Wednesday, July 22, 2015

Invention of cellulose acetate

The acetate of cellulose was first prepared in 1869 by the French chemist Paul Schutzenberger by reaction of cellulose with acetic anhydride.

The reaction was not easy to carry out, and it was not until 1894 that it was found that the reaction could be greatly facilitated by the use of sulfuric acid as catalyst. The product was the triacetate, in which each of three hydroxyl groups of the glucose rings of cellulose are acetylated.

In 1904 George W. Miles, an American chemist invented cellulose acetate as a safer alternative to celluloid.
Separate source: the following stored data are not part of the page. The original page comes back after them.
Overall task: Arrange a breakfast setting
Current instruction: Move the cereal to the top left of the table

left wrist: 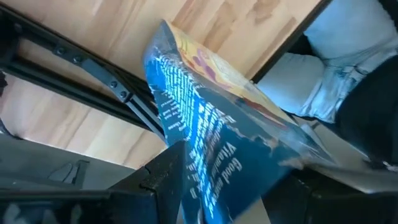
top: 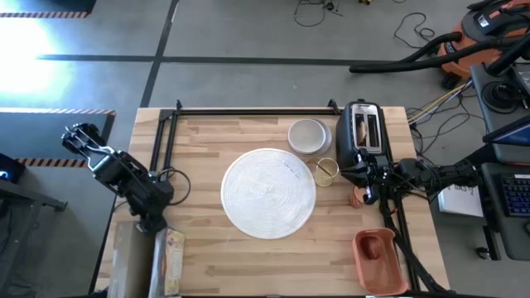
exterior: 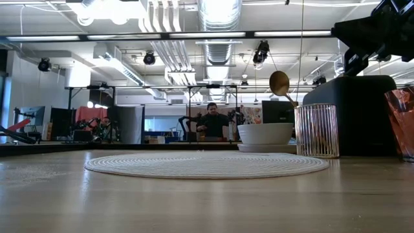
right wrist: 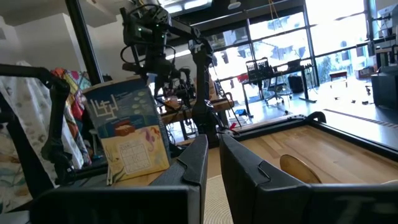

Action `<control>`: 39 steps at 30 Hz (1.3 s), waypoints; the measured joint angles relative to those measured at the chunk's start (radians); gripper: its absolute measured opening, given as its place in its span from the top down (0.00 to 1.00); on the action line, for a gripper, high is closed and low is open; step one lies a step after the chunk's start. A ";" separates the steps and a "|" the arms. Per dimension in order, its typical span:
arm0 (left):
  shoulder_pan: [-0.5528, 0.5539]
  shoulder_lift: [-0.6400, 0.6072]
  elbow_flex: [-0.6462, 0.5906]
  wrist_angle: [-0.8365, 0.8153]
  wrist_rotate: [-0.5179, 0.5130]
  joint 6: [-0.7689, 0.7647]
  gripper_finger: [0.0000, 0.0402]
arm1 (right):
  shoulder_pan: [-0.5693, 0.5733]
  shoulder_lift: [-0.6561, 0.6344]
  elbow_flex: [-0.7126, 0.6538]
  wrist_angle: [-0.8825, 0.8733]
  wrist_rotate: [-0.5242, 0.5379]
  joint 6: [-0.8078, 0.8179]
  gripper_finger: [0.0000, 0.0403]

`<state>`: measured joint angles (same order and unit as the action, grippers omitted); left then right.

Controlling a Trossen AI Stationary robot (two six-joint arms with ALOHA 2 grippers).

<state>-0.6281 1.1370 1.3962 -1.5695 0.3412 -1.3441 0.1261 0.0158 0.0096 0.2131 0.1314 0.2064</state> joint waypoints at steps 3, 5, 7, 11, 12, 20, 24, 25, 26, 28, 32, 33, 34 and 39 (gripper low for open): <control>0.000 0.003 -0.022 -0.001 -0.015 0.027 0.62 | 0.000 0.000 0.000 0.000 0.000 0.000 0.92; 0.000 0.005 -0.038 0.000 -0.015 0.047 0.65 | 0.000 0.000 0.000 0.000 0.000 0.000 0.92; 0.000 0.005 -0.051 0.000 -0.015 0.053 0.69 | 0.000 0.000 0.000 0.000 0.000 0.000 0.92; 0.000 0.007 -0.073 0.000 -0.007 0.083 0.80 | 0.000 0.000 0.000 0.000 0.000 0.000 0.92; 0.000 0.007 -0.078 0.000 -0.002 0.091 0.83 | 0.000 0.000 0.000 0.000 0.000 0.000 0.92; 0.000 0.006 -0.085 -0.003 0.010 0.159 0.98 | 0.000 0.000 0.000 0.000 0.000 0.000 0.92; 0.000 0.006 -0.086 -0.003 0.008 0.195 0.99 | 0.000 0.000 0.000 0.000 0.000 0.000 0.92; 0.000 0.006 -0.086 -0.003 0.001 0.204 1.00 | 0.000 0.000 0.000 0.000 0.000 0.000 0.92; 0.000 0.006 -0.086 -0.003 -0.010 0.211 1.00 | 0.000 0.000 0.000 0.000 0.000 0.000 0.92; 0.001 0.003 -0.086 -0.002 -0.042 0.213 1.00 | 0.000 0.000 0.000 0.000 0.000 0.000 0.92; 0.002 -0.002 -0.086 -0.001 -0.133 0.213 1.00 | 0.000 0.000 0.000 0.000 0.000 0.000 0.92; 0.002 -0.005 -0.086 0.000 -0.160 0.209 1.00 | 0.000 0.000 0.000 0.000 0.000 0.000 0.92; 0.002 -0.007 -0.086 -0.001 -0.185 0.203 1.00 | 0.000 0.000 0.000 0.000 0.000 0.000 0.92; 0.017 -0.010 -0.086 -0.001 -0.281 0.187 1.00 | 0.000 0.000 0.000 0.000 0.000 0.000 0.92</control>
<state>-0.6111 1.1267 1.3102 -1.5703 0.0606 -1.1571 0.1262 0.0156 0.0095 0.2131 0.1314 0.2066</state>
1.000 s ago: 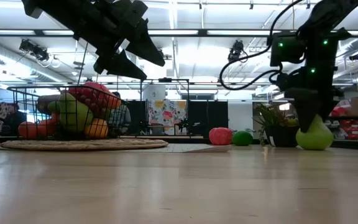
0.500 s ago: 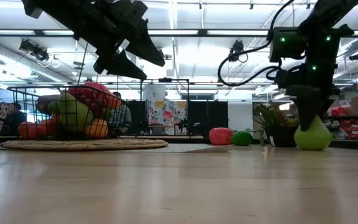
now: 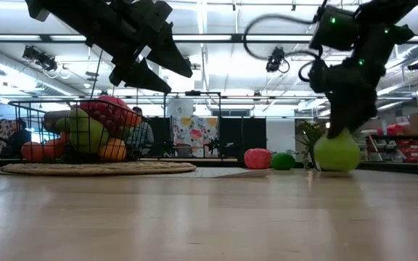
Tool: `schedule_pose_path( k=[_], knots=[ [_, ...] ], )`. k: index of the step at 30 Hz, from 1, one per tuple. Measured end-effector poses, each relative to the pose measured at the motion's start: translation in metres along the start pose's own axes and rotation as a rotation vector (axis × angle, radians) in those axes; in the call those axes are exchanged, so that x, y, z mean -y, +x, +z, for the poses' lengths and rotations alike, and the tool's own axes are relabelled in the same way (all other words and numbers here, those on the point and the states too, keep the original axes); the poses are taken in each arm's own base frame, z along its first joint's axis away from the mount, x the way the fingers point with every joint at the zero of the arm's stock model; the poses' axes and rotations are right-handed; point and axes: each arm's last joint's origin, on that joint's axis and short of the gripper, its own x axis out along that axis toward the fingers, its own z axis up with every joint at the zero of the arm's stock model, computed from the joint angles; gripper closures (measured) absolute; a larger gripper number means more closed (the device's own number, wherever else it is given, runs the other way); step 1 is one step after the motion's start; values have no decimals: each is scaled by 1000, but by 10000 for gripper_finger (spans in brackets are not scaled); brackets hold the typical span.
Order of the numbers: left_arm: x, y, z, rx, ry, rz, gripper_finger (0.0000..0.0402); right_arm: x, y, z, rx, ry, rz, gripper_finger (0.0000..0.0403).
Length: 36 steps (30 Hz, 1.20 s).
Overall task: Build produce basket
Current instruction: Put the green pear into the wire basket
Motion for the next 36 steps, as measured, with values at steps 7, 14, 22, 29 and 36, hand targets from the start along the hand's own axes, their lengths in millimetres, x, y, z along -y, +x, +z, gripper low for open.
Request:
schedule_pose_path(
  k=[7, 14, 22, 29, 36],
  knots=[
    [0, 0, 0, -1, 1, 0, 44, -25, -15, 17, 231, -50, 279, 186],
    [9, -5, 4, 49, 84, -67, 44, -50, -28, 33, 472, -95, 495, 185],
    [21, -13, 4, 102, 247, -127, 44, -68, -16, 37, 521, -127, 557, 185],
    [30, 0, -8, 134, 383, -130, 44, -83, 3, 47, 607, -130, 619, 185],
    [36, 22, -18, 198, 407, -105, 44, -91, 22, 50, 622, -130, 646, 185]
  ],
)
Cellulose acetate finds use as a synthetic fiber but has very steep competition from other polymeric fibers epically polypropylene and polyester fibers.
Camille Dreyfus
In 1905 Swiss chemist Dr. Henry Dreyfus furthered this work and created cellulose acetate, less flammable thermoplastic than Hyatt’s celluloid, and produced a ‘dope’ of cellulose acetate dissolved in acetone. The primary use of this dope at the time was for the wings of fighter aircraft used in the 1914-1918 war.

Henry later launched a business with his brother, chemist and industrialist Camille Dreyfus.

Used in injection molding, the material they made took shape as food packaging, refrigerator dishes and trays, egg cups and place mats.